Si aggirava per le strade di Prizzi, nel Palermitano, con le scarpe sporche di sangue dicendo "a casa mia c’è un morto. E’ il mio compagno, l’ho ucciso io". Romina Soragni, trentaseienne originaria di Giacciano con Baruchella in Alto Polesine (Rovigo), ha subito confessato di aver ucciso il cinquantunenne Giuseppe Canzoneri nel paesino dove i due convivevano da qualche mese. Ora si trova nel carcere Pagliarelli. La Procura di Termini Imerese nelle prossime ore chiederà la convalida del provvedimento al gip.

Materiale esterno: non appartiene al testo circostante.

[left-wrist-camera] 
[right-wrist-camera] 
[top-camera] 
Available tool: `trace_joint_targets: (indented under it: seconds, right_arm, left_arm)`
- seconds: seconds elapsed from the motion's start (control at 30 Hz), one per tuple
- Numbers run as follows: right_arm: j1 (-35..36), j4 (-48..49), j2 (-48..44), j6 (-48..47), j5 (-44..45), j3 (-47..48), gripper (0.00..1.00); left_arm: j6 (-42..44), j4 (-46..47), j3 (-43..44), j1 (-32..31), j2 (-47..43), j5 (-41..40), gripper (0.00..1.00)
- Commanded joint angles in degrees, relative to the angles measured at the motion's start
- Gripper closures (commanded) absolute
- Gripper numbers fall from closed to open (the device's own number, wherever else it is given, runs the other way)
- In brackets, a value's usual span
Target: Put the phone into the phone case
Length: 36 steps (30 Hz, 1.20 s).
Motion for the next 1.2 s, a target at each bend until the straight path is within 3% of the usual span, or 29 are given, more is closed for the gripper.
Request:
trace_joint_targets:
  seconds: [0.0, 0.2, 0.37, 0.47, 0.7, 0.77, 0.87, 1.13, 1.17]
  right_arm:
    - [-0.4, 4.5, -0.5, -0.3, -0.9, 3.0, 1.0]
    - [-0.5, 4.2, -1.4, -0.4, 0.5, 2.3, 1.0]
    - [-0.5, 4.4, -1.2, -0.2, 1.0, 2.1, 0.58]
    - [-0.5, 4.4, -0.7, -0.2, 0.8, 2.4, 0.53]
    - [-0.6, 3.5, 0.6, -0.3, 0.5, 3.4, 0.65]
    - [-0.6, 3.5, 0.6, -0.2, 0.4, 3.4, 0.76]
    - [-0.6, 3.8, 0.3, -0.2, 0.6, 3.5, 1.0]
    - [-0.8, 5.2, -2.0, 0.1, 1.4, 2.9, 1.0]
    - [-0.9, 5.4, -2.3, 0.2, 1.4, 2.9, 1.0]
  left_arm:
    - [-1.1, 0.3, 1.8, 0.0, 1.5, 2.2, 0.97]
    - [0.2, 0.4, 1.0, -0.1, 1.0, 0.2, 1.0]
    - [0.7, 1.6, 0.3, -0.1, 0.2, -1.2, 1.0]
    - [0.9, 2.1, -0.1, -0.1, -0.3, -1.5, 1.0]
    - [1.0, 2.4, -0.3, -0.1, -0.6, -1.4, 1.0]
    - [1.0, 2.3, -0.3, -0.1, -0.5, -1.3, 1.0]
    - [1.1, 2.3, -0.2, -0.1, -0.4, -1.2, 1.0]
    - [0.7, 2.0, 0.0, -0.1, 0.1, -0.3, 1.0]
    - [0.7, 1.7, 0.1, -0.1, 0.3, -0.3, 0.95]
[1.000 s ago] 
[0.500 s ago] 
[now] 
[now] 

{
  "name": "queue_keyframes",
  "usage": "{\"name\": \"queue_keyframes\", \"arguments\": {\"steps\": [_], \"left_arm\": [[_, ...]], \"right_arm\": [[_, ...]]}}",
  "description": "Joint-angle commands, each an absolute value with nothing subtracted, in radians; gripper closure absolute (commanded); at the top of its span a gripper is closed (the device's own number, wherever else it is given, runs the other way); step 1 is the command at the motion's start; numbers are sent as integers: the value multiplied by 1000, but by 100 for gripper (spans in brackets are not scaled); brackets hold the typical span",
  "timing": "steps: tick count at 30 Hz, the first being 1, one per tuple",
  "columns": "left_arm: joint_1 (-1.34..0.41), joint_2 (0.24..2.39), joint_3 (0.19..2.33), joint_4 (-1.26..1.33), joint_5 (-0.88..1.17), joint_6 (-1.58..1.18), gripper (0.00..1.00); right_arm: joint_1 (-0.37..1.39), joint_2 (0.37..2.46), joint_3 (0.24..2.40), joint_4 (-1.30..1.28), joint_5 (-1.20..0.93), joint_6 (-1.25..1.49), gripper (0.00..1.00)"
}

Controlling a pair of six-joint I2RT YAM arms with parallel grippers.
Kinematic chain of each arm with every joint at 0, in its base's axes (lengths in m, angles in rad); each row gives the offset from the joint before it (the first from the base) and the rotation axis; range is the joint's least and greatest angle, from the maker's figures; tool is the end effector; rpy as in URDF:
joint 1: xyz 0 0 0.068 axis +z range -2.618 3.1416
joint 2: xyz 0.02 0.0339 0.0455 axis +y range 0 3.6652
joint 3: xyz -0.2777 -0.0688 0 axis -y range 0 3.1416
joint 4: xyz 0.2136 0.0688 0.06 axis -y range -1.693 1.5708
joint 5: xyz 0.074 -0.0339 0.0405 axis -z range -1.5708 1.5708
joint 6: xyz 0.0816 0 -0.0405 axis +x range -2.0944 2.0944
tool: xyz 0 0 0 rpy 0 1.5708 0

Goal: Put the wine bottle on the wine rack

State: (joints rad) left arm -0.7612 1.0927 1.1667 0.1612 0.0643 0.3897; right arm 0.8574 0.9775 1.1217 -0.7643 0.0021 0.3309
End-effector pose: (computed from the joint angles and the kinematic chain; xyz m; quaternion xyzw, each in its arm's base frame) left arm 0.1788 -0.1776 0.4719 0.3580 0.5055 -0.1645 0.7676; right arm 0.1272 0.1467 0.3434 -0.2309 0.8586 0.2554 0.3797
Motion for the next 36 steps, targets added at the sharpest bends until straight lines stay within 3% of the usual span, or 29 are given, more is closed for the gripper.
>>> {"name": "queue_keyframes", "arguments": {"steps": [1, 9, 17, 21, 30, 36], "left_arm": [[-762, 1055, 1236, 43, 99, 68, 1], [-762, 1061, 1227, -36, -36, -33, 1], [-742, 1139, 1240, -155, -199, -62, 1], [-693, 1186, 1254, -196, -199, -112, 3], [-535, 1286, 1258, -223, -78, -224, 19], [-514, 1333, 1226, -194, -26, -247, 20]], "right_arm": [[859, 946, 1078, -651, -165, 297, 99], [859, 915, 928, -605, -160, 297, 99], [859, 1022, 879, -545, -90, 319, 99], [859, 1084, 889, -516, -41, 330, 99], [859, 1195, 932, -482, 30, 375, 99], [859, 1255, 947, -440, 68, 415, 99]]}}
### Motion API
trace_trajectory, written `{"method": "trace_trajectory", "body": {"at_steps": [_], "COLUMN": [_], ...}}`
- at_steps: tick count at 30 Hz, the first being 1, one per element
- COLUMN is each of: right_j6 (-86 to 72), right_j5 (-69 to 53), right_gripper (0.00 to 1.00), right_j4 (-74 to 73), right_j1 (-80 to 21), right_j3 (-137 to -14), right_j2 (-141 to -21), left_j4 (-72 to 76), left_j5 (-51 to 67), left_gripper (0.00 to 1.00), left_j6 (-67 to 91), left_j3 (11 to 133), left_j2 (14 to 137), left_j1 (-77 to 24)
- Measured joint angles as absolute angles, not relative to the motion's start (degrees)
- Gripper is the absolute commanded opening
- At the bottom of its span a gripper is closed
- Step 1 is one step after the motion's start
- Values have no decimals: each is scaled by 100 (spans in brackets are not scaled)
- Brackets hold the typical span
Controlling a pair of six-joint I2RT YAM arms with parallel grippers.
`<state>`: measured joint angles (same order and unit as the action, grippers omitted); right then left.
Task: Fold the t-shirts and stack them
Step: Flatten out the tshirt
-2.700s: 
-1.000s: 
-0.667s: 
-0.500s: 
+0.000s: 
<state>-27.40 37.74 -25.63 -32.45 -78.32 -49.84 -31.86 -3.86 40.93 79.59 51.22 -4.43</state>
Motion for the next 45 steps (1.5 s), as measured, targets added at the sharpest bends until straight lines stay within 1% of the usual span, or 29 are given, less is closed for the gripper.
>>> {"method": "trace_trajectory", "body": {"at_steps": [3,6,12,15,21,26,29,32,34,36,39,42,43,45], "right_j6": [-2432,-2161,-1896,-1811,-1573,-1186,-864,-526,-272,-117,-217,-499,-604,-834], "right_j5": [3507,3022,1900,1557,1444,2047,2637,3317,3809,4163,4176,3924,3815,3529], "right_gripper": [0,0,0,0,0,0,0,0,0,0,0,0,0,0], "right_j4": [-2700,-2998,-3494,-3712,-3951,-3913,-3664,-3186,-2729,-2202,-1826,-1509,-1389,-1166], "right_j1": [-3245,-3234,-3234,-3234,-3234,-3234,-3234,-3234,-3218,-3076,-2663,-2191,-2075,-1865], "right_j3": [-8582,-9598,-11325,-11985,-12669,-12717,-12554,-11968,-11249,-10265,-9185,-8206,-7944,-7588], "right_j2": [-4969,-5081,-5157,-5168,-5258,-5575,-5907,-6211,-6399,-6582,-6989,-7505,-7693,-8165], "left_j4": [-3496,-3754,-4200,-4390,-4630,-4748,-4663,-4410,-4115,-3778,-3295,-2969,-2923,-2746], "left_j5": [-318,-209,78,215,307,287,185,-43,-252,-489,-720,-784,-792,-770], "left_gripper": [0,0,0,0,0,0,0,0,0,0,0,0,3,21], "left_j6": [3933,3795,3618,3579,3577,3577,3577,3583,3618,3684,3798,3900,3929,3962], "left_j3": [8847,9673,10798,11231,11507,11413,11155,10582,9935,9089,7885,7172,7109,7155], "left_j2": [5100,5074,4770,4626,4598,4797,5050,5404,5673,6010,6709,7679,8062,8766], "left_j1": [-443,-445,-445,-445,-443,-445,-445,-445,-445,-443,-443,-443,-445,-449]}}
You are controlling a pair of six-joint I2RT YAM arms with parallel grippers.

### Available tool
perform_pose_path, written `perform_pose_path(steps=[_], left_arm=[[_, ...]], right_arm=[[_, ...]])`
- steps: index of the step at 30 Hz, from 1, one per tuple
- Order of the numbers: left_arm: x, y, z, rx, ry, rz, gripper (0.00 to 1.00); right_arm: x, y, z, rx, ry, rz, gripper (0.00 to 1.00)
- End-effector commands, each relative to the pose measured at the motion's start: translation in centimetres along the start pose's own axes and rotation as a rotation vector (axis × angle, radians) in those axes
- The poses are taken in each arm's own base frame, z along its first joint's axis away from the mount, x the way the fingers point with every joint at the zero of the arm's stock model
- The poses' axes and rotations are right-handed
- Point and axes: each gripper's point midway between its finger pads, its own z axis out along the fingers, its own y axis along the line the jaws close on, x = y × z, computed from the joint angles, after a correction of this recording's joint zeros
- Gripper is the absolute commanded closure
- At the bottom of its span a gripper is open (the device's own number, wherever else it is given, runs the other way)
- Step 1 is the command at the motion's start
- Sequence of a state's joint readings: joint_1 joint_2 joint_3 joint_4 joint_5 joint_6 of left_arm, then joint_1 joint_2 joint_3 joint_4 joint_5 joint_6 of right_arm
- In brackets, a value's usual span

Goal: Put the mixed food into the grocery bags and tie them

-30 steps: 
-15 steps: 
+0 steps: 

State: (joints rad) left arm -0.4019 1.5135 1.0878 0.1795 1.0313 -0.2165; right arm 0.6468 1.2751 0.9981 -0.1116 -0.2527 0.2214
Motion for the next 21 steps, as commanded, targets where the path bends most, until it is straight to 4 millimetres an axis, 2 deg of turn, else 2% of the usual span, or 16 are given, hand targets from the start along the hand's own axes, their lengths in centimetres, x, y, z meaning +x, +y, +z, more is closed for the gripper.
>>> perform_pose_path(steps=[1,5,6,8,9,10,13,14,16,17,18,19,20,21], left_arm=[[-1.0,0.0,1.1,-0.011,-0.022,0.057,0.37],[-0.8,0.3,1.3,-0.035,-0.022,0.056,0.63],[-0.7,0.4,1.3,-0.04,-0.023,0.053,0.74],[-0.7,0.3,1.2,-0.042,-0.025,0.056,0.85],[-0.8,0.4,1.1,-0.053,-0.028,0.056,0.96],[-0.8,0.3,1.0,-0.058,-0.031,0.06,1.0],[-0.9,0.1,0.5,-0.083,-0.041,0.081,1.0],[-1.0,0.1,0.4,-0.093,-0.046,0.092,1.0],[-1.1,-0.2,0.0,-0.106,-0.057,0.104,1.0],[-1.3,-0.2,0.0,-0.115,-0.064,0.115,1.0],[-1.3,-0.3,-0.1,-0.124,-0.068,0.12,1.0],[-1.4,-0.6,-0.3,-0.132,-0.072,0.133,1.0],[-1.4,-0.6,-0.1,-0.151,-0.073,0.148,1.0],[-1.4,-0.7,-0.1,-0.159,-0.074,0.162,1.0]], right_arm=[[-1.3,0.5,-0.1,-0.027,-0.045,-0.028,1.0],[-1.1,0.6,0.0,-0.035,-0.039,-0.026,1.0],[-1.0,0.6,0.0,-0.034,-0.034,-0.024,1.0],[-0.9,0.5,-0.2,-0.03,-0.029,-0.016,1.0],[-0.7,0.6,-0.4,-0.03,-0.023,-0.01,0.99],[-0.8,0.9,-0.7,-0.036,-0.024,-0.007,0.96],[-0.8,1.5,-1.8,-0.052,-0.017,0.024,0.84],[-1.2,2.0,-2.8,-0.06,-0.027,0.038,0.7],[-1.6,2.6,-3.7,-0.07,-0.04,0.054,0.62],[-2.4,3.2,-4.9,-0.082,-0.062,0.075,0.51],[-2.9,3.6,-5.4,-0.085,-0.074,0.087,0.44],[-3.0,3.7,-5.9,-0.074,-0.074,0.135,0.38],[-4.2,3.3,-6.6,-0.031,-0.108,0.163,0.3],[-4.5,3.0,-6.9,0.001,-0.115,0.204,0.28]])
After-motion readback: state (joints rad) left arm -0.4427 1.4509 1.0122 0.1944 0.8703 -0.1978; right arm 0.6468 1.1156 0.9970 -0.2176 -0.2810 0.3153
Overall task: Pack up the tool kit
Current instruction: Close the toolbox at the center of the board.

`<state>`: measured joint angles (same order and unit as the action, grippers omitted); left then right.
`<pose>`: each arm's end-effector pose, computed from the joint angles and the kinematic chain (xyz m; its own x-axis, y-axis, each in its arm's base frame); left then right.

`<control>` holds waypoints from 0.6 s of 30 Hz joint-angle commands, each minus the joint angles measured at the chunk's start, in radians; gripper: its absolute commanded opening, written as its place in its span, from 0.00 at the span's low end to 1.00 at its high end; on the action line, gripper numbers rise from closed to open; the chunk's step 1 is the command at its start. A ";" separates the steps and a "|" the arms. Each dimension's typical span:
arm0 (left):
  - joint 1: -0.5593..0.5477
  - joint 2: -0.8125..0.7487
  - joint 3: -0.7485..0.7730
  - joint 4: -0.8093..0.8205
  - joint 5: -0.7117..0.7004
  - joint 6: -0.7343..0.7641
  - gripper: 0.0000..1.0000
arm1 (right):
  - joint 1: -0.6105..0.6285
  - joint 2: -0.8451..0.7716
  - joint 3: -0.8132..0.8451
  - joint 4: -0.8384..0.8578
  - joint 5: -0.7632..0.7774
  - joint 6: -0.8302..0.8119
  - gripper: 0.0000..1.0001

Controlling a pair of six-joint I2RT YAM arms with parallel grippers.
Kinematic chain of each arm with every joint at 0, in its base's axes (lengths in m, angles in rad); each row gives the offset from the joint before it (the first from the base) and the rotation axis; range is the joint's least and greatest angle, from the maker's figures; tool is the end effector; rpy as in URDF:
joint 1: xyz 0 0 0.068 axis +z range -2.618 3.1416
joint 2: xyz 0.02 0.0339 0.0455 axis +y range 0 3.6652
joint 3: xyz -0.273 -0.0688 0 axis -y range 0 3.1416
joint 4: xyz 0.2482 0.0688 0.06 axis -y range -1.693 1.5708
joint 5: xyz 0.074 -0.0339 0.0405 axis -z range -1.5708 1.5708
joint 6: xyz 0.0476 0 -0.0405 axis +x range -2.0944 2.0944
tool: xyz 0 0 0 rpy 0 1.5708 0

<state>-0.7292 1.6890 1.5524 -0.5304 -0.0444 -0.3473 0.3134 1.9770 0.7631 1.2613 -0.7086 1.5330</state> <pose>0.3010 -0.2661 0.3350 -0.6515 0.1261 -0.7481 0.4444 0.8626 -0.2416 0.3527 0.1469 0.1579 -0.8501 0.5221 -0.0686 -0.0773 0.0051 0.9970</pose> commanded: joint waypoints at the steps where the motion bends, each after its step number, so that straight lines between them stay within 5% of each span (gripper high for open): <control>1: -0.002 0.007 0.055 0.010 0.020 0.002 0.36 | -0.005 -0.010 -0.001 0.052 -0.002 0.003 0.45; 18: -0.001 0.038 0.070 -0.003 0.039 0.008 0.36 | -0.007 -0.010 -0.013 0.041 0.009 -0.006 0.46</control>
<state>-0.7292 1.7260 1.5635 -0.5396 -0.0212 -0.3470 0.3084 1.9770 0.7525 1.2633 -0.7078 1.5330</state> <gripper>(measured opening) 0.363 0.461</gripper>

Il delitto sarebbe arrivato al culmine di una lite, non certo la prima a quanto pare tra i due. La donna avrebbe colpito il compagno alla testa con una bottiglia di vetro. Non si conoscono al momento i motivi di questa discussione fatale per Canzoneri. Dopo l’allarme i carabinieri hanno trovato il corpo del 51enne in un lago di sangue all’interno della sua abitazione, accanto ad alcuni cocci di vetro davanti al lavandino della cucina. Era già morto da diverse ore.